PROBLEM TO SOLVE:
The required output is the exact run of lines below that opens at the line with "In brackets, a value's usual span" and closes at the line with "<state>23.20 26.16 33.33".

DATA EXCERPT:

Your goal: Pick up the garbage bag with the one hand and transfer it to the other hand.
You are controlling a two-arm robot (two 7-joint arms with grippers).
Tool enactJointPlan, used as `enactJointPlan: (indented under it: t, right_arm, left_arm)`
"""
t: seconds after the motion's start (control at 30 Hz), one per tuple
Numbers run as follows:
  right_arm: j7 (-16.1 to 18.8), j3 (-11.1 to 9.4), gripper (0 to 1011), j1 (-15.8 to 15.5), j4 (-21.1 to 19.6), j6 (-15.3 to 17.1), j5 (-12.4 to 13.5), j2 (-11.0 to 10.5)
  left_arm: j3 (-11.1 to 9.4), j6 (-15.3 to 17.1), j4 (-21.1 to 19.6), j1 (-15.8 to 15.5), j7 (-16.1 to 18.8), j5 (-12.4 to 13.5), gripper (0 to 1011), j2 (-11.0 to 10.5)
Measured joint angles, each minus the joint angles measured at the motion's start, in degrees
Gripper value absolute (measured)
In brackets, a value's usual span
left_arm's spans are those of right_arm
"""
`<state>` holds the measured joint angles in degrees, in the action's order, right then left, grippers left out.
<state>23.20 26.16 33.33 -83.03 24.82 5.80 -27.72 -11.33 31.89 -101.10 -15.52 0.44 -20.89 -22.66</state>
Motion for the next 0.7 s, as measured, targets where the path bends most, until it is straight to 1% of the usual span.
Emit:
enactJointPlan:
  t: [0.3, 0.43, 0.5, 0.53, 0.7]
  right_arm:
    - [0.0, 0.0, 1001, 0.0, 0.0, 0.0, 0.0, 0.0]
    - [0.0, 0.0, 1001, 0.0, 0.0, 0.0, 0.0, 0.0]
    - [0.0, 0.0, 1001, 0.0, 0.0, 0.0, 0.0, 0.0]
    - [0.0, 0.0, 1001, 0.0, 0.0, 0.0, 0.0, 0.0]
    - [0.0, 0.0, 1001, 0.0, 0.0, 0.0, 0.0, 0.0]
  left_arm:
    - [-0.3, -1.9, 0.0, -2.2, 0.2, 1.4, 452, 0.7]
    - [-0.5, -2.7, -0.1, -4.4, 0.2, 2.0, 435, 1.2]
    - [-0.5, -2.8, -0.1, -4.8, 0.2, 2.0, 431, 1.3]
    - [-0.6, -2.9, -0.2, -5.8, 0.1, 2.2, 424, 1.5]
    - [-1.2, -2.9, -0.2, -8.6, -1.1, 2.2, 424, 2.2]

EXERCISE RESULT:
In brackets, a value's usual span
left_arm's spans are those of right_arm
"""
`<state>` holds the measured joint angles in degrees, in the action's order, right then left, grippers left out.
<state>23.20 26.16 33.33 -83.03 24.82 5.80 -27.72 -11.33 31.89 -101.10 -15.52 0.44 -20.89 -22.66</state>

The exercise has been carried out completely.